◆ **WORK ITEM**: Give again the lines of the data from its first line through the line with "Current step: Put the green". Change nothing.

Data records:
+ + + + +

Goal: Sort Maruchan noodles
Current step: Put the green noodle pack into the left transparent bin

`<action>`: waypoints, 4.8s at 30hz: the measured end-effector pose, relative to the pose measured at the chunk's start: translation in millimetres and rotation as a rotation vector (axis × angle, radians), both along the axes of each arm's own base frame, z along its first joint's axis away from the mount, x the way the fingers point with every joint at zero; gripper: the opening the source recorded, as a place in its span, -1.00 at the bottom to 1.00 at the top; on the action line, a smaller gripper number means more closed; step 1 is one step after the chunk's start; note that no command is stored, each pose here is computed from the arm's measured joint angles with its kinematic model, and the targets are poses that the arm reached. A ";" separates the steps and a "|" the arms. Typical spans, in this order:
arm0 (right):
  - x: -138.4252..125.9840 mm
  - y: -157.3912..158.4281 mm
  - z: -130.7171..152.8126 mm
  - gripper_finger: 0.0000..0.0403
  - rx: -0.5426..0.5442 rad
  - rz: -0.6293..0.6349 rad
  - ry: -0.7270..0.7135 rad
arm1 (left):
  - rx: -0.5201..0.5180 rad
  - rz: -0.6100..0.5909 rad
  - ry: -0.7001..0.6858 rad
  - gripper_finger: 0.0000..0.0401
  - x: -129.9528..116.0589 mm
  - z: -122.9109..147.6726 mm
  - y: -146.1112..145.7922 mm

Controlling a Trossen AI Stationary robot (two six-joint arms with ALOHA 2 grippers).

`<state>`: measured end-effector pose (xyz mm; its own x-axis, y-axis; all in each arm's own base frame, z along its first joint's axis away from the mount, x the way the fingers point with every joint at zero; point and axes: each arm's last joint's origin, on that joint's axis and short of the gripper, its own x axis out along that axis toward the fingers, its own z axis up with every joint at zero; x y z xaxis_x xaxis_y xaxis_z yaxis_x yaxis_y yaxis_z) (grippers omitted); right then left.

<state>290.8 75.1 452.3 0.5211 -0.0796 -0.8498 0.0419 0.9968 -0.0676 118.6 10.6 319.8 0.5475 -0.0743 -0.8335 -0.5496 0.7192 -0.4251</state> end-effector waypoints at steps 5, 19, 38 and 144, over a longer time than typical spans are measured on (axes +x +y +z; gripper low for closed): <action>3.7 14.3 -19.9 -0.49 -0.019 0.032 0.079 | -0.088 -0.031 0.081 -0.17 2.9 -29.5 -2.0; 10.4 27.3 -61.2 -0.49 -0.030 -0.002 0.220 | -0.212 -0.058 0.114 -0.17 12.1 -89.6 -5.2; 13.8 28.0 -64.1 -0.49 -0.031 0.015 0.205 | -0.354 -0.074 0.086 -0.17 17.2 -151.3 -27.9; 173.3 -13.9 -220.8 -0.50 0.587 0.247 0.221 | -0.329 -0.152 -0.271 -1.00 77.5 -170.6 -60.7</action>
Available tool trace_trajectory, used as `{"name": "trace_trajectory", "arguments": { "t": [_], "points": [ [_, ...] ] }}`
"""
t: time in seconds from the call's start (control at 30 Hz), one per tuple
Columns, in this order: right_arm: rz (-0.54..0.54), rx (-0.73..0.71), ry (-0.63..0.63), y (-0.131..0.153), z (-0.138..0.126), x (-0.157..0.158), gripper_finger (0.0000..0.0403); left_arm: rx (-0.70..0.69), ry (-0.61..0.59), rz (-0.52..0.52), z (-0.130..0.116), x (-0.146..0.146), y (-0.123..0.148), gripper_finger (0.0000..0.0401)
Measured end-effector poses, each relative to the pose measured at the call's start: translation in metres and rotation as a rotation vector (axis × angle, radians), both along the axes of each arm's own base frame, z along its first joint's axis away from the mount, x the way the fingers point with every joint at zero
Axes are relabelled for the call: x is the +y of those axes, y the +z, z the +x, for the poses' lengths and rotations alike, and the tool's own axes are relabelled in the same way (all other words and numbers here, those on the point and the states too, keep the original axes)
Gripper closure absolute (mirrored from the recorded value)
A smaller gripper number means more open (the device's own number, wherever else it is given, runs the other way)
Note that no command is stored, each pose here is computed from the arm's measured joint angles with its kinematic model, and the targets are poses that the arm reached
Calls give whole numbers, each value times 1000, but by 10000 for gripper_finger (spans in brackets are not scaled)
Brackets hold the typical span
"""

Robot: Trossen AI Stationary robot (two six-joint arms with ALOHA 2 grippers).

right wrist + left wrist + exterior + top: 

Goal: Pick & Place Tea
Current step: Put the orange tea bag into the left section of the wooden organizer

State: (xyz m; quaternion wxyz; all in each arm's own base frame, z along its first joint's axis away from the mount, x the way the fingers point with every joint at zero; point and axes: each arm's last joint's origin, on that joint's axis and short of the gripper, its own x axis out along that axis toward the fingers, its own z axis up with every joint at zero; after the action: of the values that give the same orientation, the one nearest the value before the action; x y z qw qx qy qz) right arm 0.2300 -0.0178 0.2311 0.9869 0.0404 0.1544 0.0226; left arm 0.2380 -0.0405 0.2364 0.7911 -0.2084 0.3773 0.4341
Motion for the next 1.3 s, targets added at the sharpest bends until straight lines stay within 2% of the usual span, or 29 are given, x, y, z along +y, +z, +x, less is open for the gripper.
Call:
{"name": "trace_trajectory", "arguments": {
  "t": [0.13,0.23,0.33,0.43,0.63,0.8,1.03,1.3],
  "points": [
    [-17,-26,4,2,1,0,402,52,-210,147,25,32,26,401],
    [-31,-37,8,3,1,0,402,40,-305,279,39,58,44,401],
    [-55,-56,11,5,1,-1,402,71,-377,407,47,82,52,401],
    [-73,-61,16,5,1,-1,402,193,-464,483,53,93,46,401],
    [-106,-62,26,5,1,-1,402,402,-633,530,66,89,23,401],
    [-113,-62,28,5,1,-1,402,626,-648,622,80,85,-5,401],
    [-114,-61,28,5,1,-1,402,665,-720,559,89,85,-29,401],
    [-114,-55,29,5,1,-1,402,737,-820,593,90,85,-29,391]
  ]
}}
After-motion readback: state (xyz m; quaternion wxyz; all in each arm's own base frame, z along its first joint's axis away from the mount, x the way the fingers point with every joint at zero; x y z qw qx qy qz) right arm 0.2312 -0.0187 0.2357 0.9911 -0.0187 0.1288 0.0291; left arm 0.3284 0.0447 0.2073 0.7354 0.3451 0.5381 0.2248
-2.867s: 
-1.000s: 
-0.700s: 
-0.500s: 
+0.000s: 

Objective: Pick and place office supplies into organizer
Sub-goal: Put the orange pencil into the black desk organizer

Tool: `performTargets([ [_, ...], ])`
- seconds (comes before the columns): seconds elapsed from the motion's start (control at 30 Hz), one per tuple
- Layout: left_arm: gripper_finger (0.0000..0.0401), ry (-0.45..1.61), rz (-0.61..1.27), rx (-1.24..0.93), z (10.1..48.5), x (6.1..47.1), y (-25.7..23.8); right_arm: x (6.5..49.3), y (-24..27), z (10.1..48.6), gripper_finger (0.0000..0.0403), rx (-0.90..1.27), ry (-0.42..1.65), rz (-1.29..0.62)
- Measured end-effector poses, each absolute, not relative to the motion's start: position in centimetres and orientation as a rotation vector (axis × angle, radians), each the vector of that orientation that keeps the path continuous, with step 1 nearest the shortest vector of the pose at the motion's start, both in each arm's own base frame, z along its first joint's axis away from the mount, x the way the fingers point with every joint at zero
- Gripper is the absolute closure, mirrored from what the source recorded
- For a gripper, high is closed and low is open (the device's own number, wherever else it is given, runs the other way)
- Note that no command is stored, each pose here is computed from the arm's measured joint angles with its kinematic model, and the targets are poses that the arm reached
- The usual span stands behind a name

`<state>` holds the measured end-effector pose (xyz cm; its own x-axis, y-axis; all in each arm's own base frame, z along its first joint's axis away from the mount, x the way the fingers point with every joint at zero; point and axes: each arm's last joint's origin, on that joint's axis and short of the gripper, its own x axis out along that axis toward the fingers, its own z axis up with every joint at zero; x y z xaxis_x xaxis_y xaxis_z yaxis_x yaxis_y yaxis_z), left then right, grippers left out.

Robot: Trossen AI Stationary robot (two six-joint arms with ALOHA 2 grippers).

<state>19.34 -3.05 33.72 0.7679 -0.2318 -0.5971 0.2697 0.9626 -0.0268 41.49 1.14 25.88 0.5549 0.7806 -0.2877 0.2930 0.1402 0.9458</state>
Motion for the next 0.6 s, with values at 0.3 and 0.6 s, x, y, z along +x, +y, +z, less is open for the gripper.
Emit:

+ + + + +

◆ **RESULT OF THE TASK**:
Goal: Sort Maruchan noodles
Current step: Put the green noodle pack into the left transparent bin

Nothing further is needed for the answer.